К лобби прибегали для чего угодно: чтобы обеспечить родную деревушку, графство, город воинской охраной; чтобы табак признали предметом первой необходимости в армии — это южане, а выходцы из Мэна — чтоб убедить всех и каждого, что невозможно воевать без щедрой порции рома; шерстяники — чтобы запродать шерстяные одеяла вчетверо дороже против обычной цены, новоангличане — чтобы кормить воинство одним только творогом, ньюйоркцы — чтобы кормить его одной говядиной.
И ни в чем они не знали согласия, будь то вопрос о структуре конфедерации, или задачах послевоенного времени, или же содержании конституции.
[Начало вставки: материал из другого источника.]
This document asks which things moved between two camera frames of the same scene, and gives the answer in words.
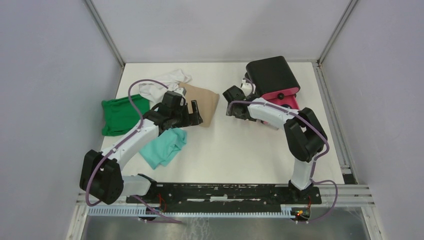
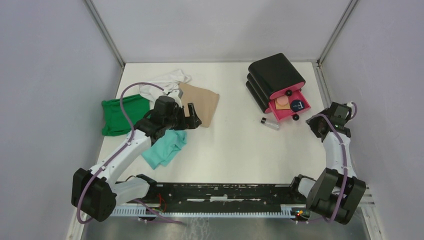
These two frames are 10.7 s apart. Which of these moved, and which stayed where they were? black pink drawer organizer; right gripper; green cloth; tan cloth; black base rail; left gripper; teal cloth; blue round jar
Moved: blue round jar; black pink drawer organizer; right gripper
Stayed: black base rail; green cloth; teal cloth; left gripper; tan cloth
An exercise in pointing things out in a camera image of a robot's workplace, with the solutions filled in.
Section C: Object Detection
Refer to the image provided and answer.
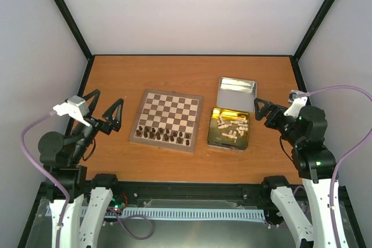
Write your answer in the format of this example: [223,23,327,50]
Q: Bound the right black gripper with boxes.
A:
[254,97,302,145]

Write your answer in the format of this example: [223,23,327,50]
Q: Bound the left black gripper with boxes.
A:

Те из них, кто был честен и искренен, боролись и набивали себе шишки — и кое-что удавалось сделать, и кое-как тянулась война.
И в гуще этого-то коловращенья возник Пейн, революционер, на которого всякий косился с подозрением. Он делал свою работу, писал новый «Кризис», сидел у себя за перегородкой и строчил по бумаге, как обыкновенная канцелярская крыса, — и изредка, закрывая глаза, видел перед собою оборванных солдат под знаменем с гремучей змеей. И, встретив Ирен Робердо, сказал ей:
— Посмотрите на меня. Хорош?
— По-моему, вы еще никогда так хорошо не выглядели.
— Вот как? А я вам скажу, во мне совершается некое омертвенье.
Она отметила про себя, как ему свойственно все драматизировать.
— Долго мне этого не вынести, — заключил он.
— Я слышала, вас там очень ценят.
— Ну да! Ждут не дождутся случая от меня избавиться, а для меня — чем скорей, тем лучше. Это — народная война, и когда-нибудь, надо думать, народ это осознает.
— А вы не можете забыть о войне хоть на время?
— Вы же сказали, что я — обреченная душа, — улыбнулся Пейн.
— Но не без надежды на спасенье, — сказала она.
В Филадельфию привезли на подводах полсотни тяжелораненых, и Пейн вместе с другими трудился, кормил их, устраивал поудобнее в старом квакерском моленном доме, где их разместили. Некоторых из них он знал, для них он был Здравый Смысл. Он находил среди их пожитков листки своего «Кризиса»; десятки раз перечитанный лист бумаги в конце концов шел на перевязку раны, на пыж для мушкета.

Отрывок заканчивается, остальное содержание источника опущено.